TL;DR to get started quickly, you can use Amazon CloudFormation templates or HashiCorp Terraform templates to automate your Amazon Route 53 Application Recovery Controller configuration.
At AWS, the security and availability of your data and workloads are our top priorities. From the very beginning, AWS global infrastructure allowed you to build application architectures that are resilient to different type of failures. When your business or application requires high availability, you typically use AWS global infrastructure to deploy redundant application replicas across AWS Availability Zones inside an AWS Region. Then, you use a Network or Application Load Balancer to route traffic to the appropriate replica. This architecture handles the requirements of the vast majority of workloads.
However, some industries and workloads have higher requirements in terms of high availability: availability rate at or above 99.99% with recovery time objectives (RTO) measured in seconds or minutes. Think about how real-time payment processing or trading engines can affect entire economies if disrupted. To address these requirements, you typically deploy multiple replicas across a variety of AWS Availability Zones, AWS Regions, and on premises environments.

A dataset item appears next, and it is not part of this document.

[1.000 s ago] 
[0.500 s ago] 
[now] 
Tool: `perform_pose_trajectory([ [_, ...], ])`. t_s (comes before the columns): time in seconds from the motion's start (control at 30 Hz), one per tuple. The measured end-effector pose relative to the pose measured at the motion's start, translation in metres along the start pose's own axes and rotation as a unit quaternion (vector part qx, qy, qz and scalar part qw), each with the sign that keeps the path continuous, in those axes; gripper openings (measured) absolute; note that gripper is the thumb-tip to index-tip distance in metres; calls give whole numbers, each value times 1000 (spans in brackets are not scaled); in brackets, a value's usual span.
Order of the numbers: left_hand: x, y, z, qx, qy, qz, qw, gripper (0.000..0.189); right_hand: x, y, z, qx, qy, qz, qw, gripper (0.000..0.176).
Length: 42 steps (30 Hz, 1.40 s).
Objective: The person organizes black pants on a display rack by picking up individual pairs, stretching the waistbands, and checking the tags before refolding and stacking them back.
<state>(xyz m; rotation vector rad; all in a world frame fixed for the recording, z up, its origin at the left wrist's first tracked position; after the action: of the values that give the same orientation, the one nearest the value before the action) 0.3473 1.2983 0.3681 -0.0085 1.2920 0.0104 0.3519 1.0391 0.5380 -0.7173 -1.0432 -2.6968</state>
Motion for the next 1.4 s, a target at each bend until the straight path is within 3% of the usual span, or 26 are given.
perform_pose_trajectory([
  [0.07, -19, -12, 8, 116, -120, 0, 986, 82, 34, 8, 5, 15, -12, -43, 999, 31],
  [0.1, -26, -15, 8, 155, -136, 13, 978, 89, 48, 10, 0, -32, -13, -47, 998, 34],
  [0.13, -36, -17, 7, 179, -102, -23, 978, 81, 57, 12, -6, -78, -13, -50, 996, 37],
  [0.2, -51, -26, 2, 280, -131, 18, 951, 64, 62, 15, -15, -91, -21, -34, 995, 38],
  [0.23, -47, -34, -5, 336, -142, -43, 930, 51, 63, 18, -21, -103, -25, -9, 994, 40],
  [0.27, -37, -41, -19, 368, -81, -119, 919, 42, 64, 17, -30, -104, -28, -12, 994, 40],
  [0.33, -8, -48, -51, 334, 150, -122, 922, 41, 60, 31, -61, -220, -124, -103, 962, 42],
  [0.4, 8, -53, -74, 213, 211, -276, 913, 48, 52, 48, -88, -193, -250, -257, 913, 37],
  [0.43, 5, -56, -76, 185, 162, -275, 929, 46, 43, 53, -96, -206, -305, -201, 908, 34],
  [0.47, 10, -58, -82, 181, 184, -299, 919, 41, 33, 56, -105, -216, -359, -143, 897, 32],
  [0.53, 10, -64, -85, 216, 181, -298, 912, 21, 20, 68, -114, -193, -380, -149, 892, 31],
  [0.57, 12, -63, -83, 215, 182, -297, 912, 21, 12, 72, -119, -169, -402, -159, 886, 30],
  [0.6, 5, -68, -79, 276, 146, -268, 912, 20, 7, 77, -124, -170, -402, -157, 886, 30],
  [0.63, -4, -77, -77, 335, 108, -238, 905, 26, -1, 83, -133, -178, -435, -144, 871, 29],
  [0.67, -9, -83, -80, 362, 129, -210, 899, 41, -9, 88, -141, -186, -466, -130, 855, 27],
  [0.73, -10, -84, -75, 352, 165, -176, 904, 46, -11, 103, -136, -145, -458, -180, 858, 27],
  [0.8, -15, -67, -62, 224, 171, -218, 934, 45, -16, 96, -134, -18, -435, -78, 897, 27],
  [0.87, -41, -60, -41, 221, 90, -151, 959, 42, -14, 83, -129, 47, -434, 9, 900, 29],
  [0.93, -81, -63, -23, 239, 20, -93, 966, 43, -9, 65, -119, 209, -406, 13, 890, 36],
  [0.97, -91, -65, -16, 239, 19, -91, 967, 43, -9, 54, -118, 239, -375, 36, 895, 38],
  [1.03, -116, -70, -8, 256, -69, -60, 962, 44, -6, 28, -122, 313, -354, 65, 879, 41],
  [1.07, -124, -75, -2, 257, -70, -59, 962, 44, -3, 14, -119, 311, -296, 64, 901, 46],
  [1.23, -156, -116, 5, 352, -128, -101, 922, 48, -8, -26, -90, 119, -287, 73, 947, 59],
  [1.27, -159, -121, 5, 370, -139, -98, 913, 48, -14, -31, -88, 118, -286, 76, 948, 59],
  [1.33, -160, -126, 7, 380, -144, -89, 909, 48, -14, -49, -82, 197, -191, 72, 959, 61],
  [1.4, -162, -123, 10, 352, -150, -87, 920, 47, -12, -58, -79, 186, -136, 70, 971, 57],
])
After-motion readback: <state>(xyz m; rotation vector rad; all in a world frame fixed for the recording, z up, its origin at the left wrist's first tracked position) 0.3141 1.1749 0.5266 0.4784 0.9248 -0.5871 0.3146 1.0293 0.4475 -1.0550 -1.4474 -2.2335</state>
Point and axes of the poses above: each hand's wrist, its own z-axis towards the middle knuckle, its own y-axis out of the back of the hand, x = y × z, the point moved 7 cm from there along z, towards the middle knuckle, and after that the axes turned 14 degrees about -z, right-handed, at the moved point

Then, you use Amazon Route 53 to reliably route end users to the appropriate replica.
Amazon Route 53 Application Recovery Controller helps you to build these applications requiring very high availability and low RTO, typically those using active-active architectures, but other type of redundant architectures might also benefit from Amazon Route 53 Application Recovery Controller. It is made of two parts: readiness check and routing control.
Readiness checks continuously monitor AWS resource configurations, capacity, and network routing policies, and allow you to monitor for any changes that would affect the ability to execute a recovery operation. These checks ensure that the recovery environment is scaled and configured to take over when needed. They check the configuration of Auto Scaling groups, Amazon Elastic Compute Cloud (Amazon EC2) instances, Amazon Elastic Block Store (EBS) volumes, load balancers, Amazon Relational Database Service (RDS) Aurora instances, Amazon DynamoDB tables, and several others. For example, readiness check verifies AWS service limits to ensure enough capacity can be deployed in an AWS Region in case of failover. It also verifies capacity and scaling characteristics of application replicas are the same across AWS Regions.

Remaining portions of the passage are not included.